Eater LA presents Hot Take, an off-the-cuff look at a classic or must-know spot in Los Angeles. This first one comes via senior editor Farley Elliott, just in time for breakfast week.

Here’s a theory: China Cafe is the best place to eat breakfast at Grand Central Market.

Stick with it for a second. Yes, yes, there are places like Wexler’s and Knead & Co. and Horse Thief doing weekend breakfast tacos, but how consistently do you really eat at any of them? Contrast that with the never-an-empty-seat mentality of China Cafe, where housewives take buses every day in order to sit down with friends and chow; where construction workers are elbowing for room with lawyers and produce market vendors no more than an hour or two after the sun has come up.

The counter-only stalls opens at 9 a.m. sharp, is packed to the rafters by 9:01 a.m., and by 9:05 a.m. a semi-formal waiting queue has formed around the padded counter seats. Find another stall, with the possible exclusion of Eggslut, sporting that many morning fans.

Spanning just 22 seats in an open U shape, China Cafe is nearly 60 years old. Now run by Susie and Rinco Cheung, the eatery maintains essentially the same menu now as it always has — a mix of Chinese-American favorites like chow mein and chop suey, plus noodles, fried rice, and the ubiquitous egg foo yeung.

GCM

And then there’s the won ton soup, a primally satisfying bowl that remains the most sought after single dish at China Cafe. Flecked with dried chile flakes and plump wontons, the soup is bright and fresh and immensely popular all day long. Yes, you should eat it for breakfast. And why not? There are plenty of other cultures who know that breakfast doesn’t necessarily begin and end with bread and eggs.

Forget boozy champagne brunches — you can get a better version of that seven days a week

You can even drink at China Cafe — something not even Eggslut can beat.
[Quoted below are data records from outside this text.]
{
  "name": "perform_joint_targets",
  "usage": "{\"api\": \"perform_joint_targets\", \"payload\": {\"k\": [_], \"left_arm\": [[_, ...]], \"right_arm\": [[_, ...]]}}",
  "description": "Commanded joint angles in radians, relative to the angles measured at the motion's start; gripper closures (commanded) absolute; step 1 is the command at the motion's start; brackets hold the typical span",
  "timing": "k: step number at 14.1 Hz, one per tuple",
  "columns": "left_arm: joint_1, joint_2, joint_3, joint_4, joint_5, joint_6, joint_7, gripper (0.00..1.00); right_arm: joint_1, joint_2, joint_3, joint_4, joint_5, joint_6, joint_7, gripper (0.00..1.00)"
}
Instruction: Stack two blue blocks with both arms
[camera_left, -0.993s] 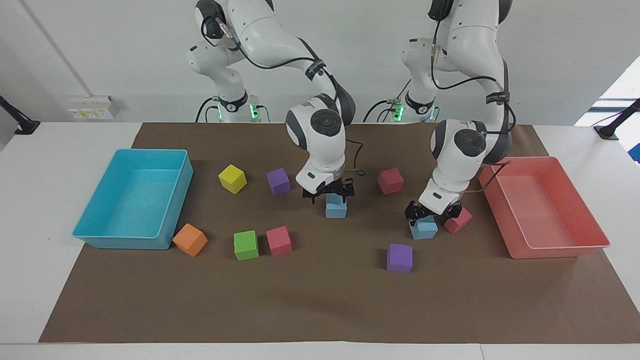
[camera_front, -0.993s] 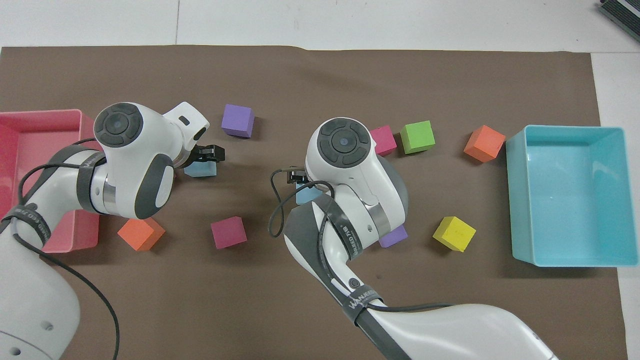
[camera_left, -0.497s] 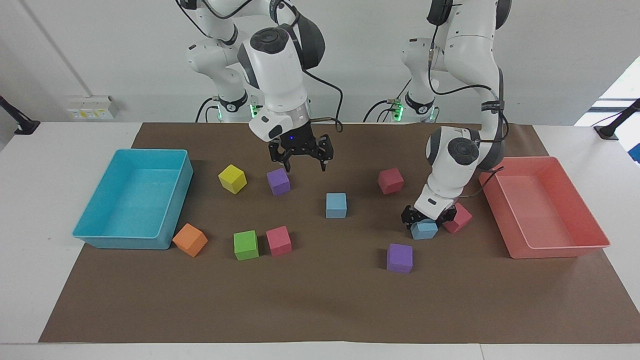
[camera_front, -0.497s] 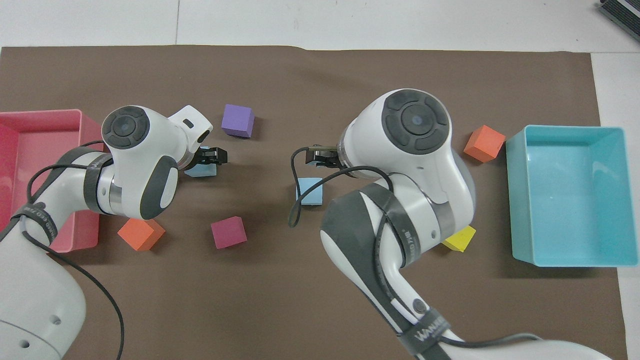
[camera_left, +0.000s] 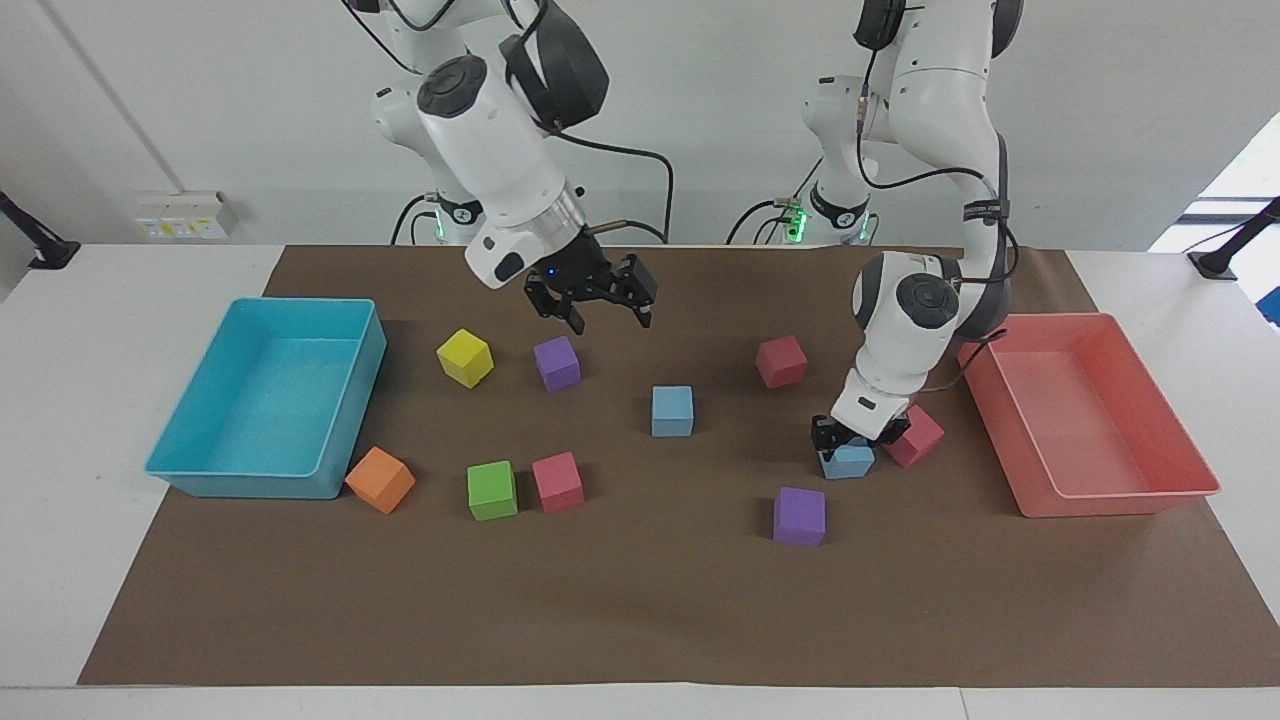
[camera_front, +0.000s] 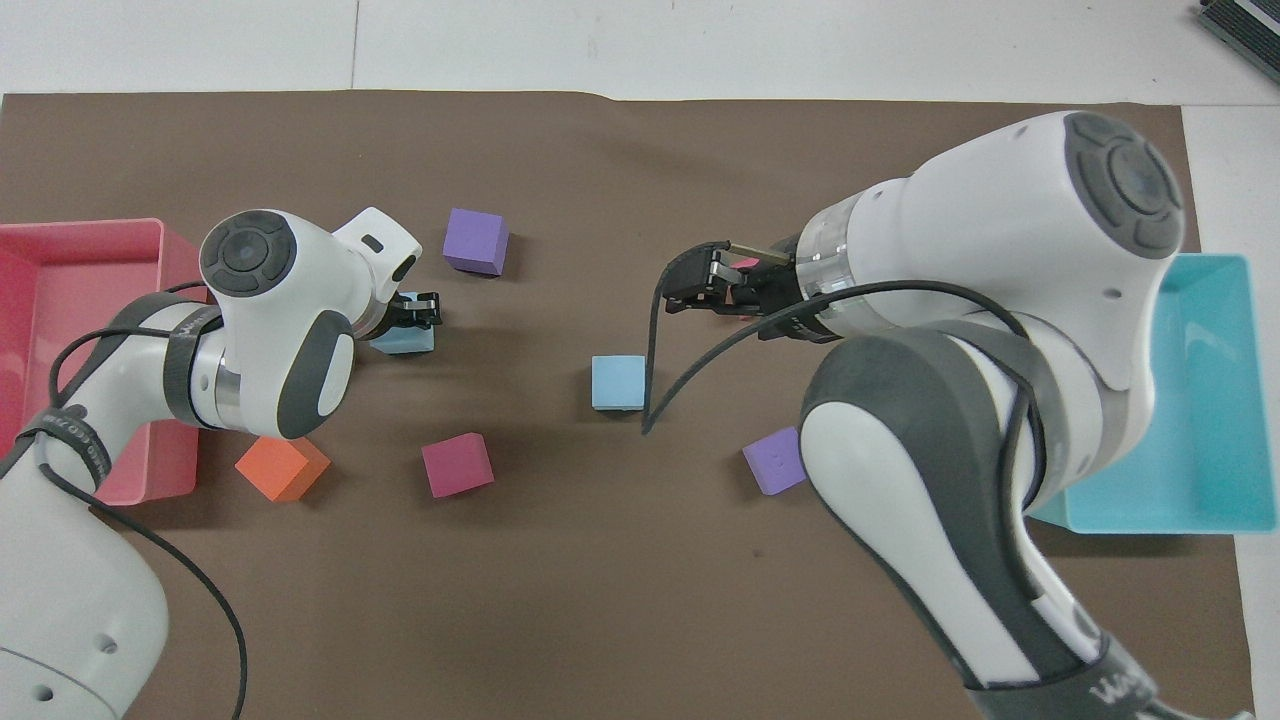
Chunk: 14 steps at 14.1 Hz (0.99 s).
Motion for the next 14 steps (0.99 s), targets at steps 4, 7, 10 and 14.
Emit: {"api": "perform_joint_targets", "payload": {"k": [4,7,10,14], "left_arm": [[-0.152,-0.055,0.012,0.088,0.014,-0.167,-0.143,1.00],[-0.231,-0.051,0.009,0.118,0.010,-0.159,-0.161,1.00],[-0.293,-0.031,0.009,0.174,0.010,-0.168,-0.204,1.00],[-0.328,-0.012,0.009,0.186,0.007,-0.158,-0.226,1.00]], "right_arm": [[-0.030,0.009,0.009,-0.190,0.282,0.139,-0.304,0.00],[-0.035,0.022,0.009,-0.235,0.374,0.150,-0.376,0.00],[-0.064,0.048,0.009,-0.267,0.443,0.150,-0.482,0.55],[-0.073,0.104,0.009,-0.278,0.498,0.150,-0.510,1.00]]}}
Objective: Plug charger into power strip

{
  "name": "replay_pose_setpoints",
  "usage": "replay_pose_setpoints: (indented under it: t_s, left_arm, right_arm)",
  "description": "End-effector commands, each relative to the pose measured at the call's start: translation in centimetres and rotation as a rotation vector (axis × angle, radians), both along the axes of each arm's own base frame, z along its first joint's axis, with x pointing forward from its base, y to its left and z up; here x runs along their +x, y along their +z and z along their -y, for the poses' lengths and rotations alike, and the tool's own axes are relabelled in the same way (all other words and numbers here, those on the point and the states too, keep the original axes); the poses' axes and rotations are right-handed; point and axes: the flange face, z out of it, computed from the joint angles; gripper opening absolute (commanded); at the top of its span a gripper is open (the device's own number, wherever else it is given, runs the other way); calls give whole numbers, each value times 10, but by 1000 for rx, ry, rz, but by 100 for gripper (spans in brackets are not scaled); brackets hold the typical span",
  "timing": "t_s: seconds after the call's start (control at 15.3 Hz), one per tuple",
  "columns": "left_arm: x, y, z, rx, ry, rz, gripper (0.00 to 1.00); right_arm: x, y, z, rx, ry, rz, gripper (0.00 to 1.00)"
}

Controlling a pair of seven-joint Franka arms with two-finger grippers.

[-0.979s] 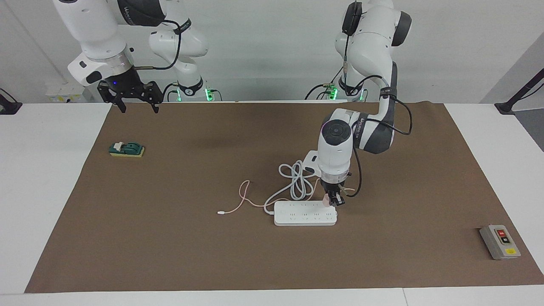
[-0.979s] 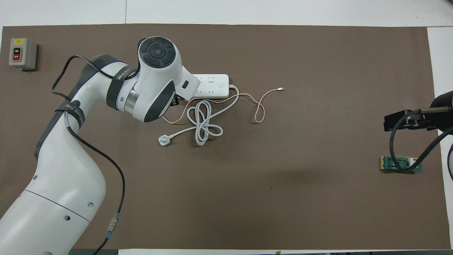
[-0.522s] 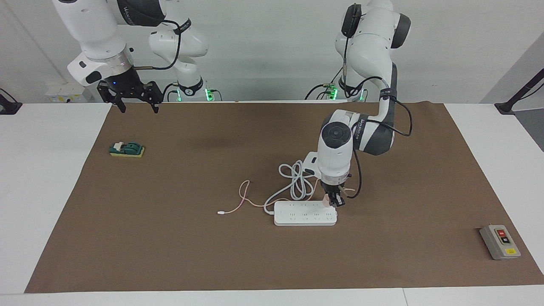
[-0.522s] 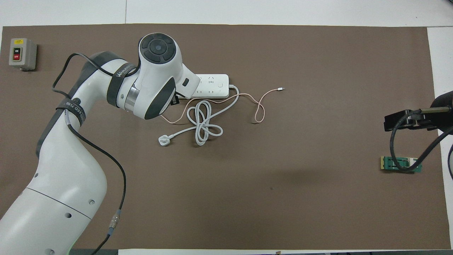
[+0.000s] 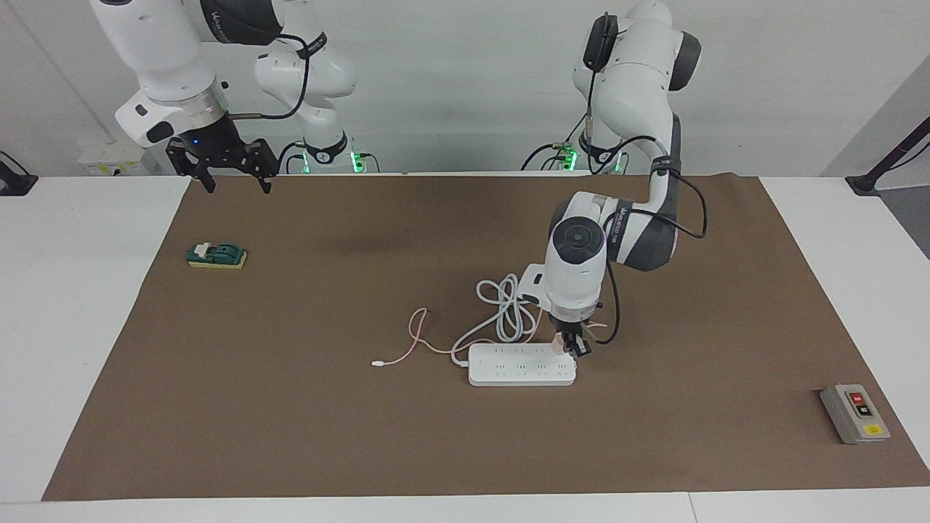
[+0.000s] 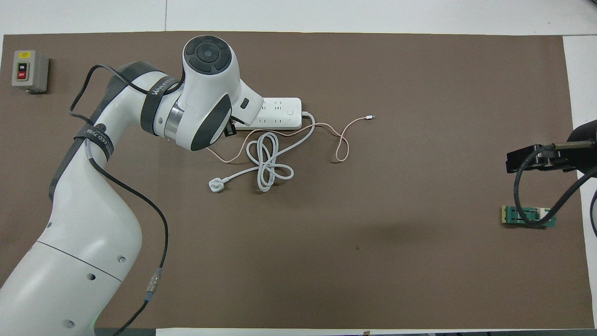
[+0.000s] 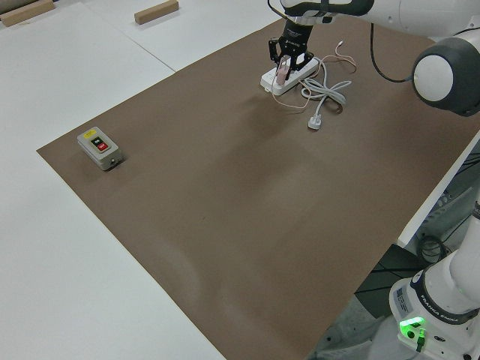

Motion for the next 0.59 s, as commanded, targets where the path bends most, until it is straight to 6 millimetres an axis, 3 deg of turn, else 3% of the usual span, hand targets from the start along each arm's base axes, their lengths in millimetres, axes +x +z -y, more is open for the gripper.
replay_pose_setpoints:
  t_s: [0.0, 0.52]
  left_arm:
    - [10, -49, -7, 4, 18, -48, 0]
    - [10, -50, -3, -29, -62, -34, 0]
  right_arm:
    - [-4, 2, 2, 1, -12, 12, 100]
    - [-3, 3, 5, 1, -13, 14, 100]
Bottles of Budweiser and Corona start piling up on the red formica countertop soon after opening, and don’t cease until the cafe closes down again at 6 p.m. Forget boozy champagne brunches with decadent weekend price tags; you can get a different (and some might argue, better) version of that world seven days a week at one of Grand Central Market’s oldest stalls.
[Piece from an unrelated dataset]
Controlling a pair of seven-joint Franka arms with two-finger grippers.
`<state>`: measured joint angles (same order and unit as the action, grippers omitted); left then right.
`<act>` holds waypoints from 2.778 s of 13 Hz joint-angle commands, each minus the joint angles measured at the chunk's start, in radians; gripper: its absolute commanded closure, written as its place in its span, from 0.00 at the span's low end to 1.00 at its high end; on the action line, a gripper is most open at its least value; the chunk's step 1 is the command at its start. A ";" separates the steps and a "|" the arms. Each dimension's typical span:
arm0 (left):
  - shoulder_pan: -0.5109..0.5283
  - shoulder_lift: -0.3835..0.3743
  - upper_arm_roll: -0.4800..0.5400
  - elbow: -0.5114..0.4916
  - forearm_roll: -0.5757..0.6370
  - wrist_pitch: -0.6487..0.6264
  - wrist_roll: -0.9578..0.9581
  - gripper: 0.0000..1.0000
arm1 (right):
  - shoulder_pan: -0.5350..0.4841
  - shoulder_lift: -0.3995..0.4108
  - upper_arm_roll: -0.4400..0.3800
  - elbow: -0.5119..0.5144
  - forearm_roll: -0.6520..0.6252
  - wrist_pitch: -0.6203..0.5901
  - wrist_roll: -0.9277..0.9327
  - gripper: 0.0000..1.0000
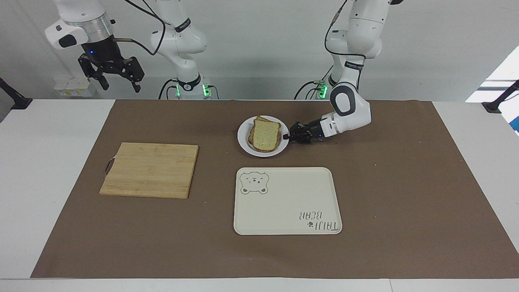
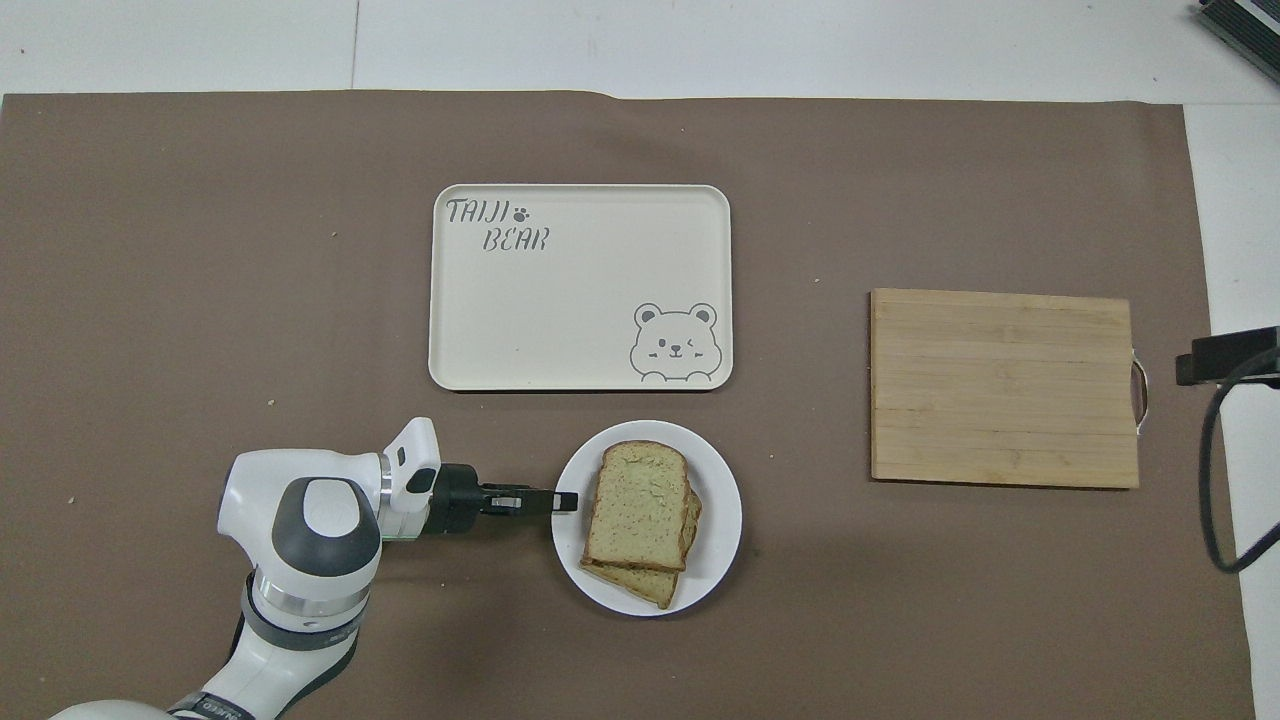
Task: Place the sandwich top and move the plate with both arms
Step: 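Grip the white plate rim with the left gripper, then slide the plate with the left gripper onto the bear tray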
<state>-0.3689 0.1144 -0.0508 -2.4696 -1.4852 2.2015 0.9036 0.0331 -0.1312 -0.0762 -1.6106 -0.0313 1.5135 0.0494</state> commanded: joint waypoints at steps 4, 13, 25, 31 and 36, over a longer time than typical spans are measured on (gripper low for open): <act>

And the clincher of it all is this: You get to make China Cafe what you want. Prefer a cup of specialty coffee instead of a morning beer? Great, bring it on over from G&B just across the way. Love some plantains or Mexican spices with your morning noodle plate? Grab some from nearby and drop it in the mix, no questions asked. China Cafe will let you linger with morning pals or eat and leave in under 20 minutes if you’d like. You can have it all at China Cafe, including a touch of nostalgia at one of the oldest remaining market vendors.

GCM

And if you want some scrambled eggs or a creamy morning polenta just to break up the monotony of morning won ton soup? Sure, make your way through the rest of the market and you’ll find what you’re looking for. Just don’t be surprised if you end up back at China Cafe some morning, waiting in line with everyone else for a chance at a plush black counter seat and some won ton soup. It’s the way generations of morning diners have been doing things around those parts, since 1959.